# WHAT THE TASK REQUIRES:
In the material below, find each line with the word "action" and list it.

*-*-*

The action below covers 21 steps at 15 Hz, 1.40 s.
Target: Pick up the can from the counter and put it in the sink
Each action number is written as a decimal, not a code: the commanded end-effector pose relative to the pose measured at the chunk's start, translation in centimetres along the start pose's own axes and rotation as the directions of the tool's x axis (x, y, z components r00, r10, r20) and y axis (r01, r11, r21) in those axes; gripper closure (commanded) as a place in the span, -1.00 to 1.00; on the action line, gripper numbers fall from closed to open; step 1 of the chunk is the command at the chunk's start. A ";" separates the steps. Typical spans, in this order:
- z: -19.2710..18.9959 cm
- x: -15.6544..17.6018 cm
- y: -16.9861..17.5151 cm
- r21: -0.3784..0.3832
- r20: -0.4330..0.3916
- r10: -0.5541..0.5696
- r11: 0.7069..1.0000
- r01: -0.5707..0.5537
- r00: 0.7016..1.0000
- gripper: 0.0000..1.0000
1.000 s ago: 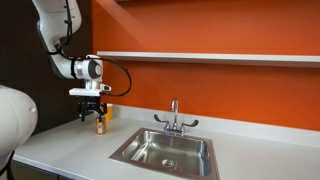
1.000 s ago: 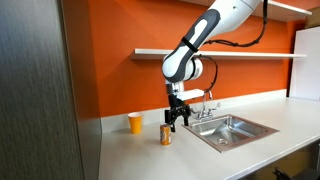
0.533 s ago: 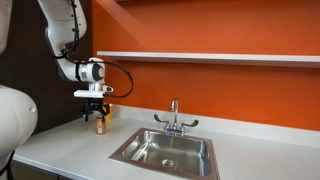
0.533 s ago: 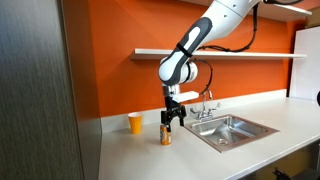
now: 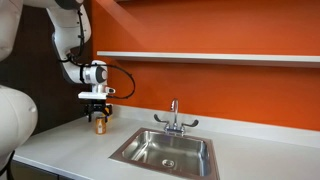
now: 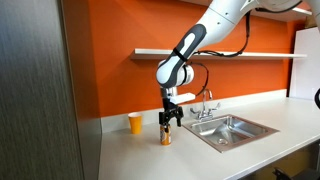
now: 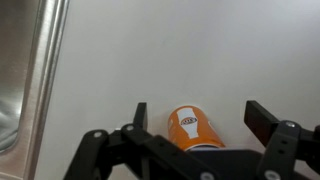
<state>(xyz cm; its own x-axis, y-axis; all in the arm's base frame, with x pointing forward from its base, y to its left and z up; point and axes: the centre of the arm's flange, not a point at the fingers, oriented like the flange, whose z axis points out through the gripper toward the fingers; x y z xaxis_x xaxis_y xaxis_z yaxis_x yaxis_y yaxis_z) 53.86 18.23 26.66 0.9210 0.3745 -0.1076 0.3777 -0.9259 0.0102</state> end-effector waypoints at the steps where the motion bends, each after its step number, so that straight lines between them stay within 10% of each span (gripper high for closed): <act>1: -0.1 1.6 0.9 -0.002 -0.015 -0.031 1.000 0.031 0.999 -1.00; 21: 1.3 4.9 -0.3 0.016 -0.021 -0.095 0.995 0.095 0.995 -1.00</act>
<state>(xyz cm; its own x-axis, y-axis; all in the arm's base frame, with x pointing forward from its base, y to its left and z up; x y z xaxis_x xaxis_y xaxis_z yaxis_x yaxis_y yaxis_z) 57.11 19.82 24.76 0.8957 0.4342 -0.0960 0.4350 -0.9003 -0.0132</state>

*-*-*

# REPLY:
The action below covers 21 steps at 15 Hz, 1.40 s.
Each action number is written as a decimal, not a code: the commanded end-effector pose relative to the pose measured at the chunk's start, translation in centimetres along the start pose's own axes and rotation as the directions of the tool's x axis (x, y, z components r00, r10, r20) and y axis (r01, r11, r21) in those axes; gripper closure (commanded) as a place in the span, -1.00 to 1.00; on the action line, gripper numbers fall from closed to open; step 1 of the chunk is the command at the chunk's start. A ";" separates the steps. Typical spans, in this order:

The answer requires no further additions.